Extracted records
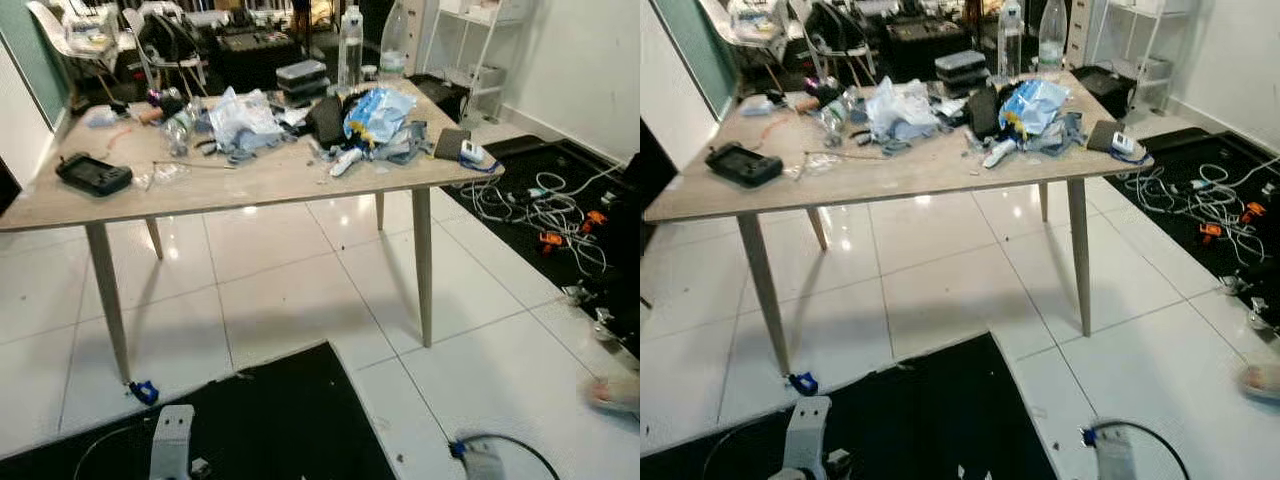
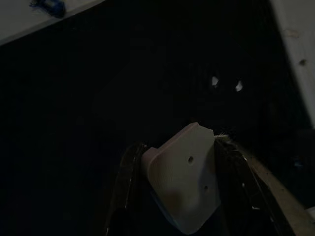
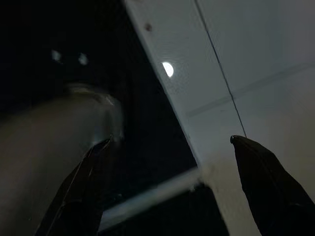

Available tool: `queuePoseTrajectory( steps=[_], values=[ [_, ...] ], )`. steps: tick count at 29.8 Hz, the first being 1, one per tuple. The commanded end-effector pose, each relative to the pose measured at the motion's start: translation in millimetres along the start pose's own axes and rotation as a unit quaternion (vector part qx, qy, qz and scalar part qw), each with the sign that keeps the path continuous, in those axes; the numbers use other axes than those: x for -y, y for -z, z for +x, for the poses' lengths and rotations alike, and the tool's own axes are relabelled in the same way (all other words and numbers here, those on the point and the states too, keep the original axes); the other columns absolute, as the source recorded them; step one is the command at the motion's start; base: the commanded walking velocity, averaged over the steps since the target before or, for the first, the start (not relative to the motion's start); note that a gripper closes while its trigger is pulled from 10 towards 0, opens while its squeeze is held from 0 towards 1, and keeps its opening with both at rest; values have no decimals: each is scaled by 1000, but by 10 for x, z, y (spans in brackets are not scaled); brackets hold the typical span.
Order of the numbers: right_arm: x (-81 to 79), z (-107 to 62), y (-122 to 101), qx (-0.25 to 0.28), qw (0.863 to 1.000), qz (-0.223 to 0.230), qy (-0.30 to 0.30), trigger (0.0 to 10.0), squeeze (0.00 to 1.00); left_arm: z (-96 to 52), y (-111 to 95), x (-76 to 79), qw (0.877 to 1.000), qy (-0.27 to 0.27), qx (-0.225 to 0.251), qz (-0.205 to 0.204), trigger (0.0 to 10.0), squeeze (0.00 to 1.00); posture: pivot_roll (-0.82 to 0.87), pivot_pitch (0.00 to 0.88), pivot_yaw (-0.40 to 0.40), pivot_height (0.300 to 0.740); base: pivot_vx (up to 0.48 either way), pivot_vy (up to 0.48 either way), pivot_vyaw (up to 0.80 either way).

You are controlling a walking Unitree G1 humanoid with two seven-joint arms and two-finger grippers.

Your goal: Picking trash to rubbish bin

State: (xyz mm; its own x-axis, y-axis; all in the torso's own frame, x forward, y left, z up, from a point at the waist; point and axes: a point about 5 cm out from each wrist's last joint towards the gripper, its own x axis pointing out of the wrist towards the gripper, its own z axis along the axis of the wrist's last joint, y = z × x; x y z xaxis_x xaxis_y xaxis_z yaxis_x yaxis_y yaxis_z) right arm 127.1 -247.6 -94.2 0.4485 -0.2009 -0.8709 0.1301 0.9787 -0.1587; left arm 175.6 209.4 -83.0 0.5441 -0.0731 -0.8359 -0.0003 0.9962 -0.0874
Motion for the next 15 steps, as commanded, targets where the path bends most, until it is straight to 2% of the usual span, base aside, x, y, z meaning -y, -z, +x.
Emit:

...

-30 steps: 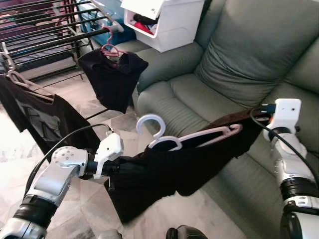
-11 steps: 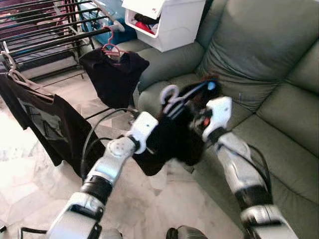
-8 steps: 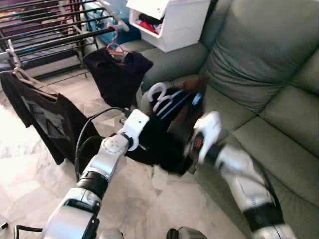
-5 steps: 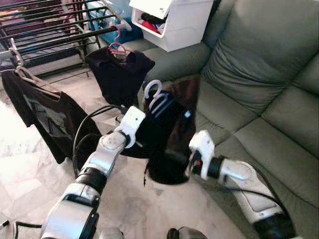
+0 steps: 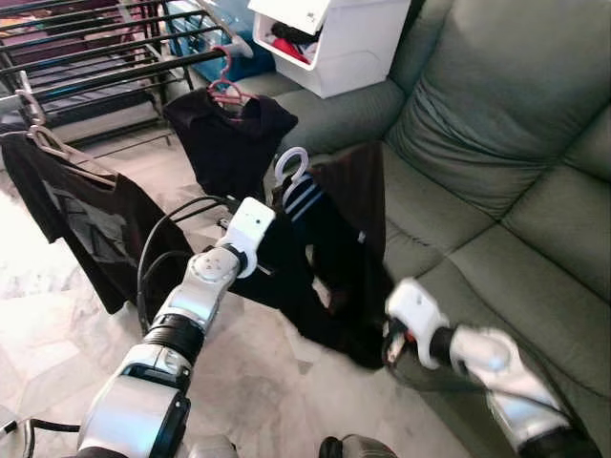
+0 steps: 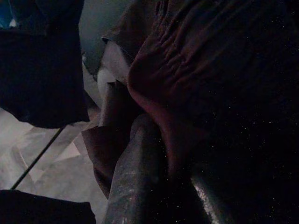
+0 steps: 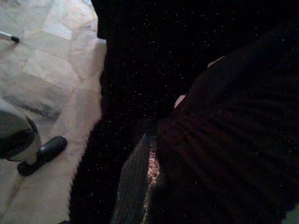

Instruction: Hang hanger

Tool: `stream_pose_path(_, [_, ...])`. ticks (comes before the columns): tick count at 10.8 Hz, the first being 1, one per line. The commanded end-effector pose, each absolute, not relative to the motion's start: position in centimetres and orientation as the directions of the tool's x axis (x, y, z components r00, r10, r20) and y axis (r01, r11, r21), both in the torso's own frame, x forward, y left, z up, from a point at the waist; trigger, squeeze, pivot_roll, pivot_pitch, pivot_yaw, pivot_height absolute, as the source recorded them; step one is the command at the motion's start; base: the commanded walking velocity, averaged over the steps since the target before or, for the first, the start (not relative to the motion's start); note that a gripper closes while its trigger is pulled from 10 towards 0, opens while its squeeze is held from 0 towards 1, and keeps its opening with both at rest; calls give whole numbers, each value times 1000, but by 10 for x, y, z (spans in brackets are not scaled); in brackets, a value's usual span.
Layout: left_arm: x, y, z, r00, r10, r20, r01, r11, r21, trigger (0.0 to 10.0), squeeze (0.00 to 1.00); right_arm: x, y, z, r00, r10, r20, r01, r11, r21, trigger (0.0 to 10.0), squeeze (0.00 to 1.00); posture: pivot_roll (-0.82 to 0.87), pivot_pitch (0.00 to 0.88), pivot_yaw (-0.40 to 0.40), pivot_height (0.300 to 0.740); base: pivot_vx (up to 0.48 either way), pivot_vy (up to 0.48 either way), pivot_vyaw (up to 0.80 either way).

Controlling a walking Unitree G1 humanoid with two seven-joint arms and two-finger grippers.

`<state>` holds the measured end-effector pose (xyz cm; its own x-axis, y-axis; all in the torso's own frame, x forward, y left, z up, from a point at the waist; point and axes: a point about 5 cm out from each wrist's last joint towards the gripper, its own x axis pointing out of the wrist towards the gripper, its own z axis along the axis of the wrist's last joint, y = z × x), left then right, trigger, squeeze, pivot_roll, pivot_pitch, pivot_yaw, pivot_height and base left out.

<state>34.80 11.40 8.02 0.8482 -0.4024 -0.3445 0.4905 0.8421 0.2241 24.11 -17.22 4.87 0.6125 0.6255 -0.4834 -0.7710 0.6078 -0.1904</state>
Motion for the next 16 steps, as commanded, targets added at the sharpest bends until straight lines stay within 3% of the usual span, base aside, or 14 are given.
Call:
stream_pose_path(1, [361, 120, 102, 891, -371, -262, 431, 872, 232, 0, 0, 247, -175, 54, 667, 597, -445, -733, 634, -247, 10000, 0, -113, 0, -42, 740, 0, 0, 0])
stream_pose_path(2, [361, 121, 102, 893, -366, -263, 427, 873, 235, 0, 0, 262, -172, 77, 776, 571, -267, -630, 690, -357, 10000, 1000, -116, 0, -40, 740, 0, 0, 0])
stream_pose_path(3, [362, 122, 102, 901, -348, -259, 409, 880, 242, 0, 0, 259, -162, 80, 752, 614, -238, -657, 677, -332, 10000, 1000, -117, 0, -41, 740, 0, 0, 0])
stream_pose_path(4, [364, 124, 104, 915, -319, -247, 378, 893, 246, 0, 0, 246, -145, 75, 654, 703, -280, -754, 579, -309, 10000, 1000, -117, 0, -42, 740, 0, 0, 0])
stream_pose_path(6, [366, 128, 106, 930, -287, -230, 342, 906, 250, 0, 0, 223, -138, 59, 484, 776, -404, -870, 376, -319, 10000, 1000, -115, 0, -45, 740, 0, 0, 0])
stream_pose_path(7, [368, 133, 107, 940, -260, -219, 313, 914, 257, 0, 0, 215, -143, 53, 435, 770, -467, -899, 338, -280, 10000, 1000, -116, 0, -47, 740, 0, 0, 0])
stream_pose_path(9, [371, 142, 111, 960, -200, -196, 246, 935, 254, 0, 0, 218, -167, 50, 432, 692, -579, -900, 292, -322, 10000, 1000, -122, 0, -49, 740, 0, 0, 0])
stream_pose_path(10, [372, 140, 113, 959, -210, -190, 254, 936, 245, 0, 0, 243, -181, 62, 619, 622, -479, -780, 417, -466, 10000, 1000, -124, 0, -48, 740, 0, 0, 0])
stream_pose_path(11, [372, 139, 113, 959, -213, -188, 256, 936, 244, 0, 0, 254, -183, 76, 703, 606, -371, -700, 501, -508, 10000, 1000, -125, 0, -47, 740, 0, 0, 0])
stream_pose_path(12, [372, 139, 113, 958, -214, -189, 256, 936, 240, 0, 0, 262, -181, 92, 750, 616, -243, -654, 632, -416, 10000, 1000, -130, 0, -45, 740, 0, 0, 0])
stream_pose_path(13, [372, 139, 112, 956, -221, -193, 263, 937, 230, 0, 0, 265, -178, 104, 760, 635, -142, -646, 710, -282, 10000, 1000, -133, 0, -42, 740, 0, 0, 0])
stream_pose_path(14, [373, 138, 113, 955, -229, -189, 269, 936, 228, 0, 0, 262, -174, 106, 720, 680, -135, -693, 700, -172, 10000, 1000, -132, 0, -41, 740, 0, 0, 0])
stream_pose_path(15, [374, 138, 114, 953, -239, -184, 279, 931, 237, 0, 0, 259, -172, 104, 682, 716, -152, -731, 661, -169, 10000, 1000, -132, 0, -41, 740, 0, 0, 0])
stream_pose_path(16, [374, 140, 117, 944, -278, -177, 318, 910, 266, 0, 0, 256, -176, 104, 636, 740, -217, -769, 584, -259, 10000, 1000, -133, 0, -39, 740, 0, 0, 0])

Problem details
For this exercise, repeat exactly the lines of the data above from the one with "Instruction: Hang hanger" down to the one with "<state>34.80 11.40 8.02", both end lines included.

Exercise output
Instruction: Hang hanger

Tool: `stream_pose_path(_, [_, ...])`. ticks (comes before the columns): tick count at 10.8 Hz, the first being 1, one per line. The commanded end-effector pose, each absolute, not relative to the motion's start: position in centimetres and orientation as the directions of the tool's x axis (x, y, z components r00, r10, r20) and y axis (r01, r11, r21), both in the torso's own frame, x forward, y left, z up, from a point at the waist; trigger, squeeze, pivot_roll, pivot_pitch, pivot_yaw, pivot_height absolute, as the source recorded them; step one is the command at the motion's start; base: the commanded walking velocity, averaged over the steps since the target before or, for the first, the start (not relative to the motion's start); note that a gripper closes while its trigger is pulled from 10 towards 0, opens while its squeeze is held from 0 towards 1, and keeps its opening with both at rest; calls give whole numbers, each value times 1000, but by 10 for x, y, z (spans in brackets are not scaled); in brackets, a value's usual span.
Layout: left_arm: x, y, z, r00, r10, r20, r01, r11, r21, trigger (0.0 to 10.0), squeeze (0.00 to 1.00); right_arm: x, y, z, r00, r10, r20, r01, r11, r21, trigger (0.0 to 10.0), squeeze (0.00 to 1.00); posture: pivot_roll (-0.82 to 0.87), pivot_pitch (0.00 to 0.88), pivot_yaw (-0.40 to 0.40), pivot_height (0.300 to 0.740); base: pivot_vx (up to 0.48 either way), pivot_vy (up to 0.48 either way), pivot_vyaw (up to 0.80 either way).

Controlling a walking Unitree G1 humanoid with two seven-joint arms and two-finger grippers.

`<state>` holds the measured end-effector pose (xyz cm; its own x-axis, y-axis; all in the torso's own frame, x forward, y left, z up, from a point at the waist; point and axes: a point about 5 cm out from each wrist's last joint towards the gripper, its own x axis pointing out of the wrist towards the gripper, its own z axis along the axis of the wrist's last joint, y = z × x), left then right, trigger, squeeze, pivot_roll, pivot_pitch, pivot_yaw, pivot_height and base left out.

<state>34.80 11.40 8.02 0.8482 -0.4024 -0.3445 0.4905 0.8421 0.2241 24.11 -17.22 4.87 0.6125 0.6255 -0.4834 -0.7710 0.6078 -0.1904</state>

The exercise calls for nothing further.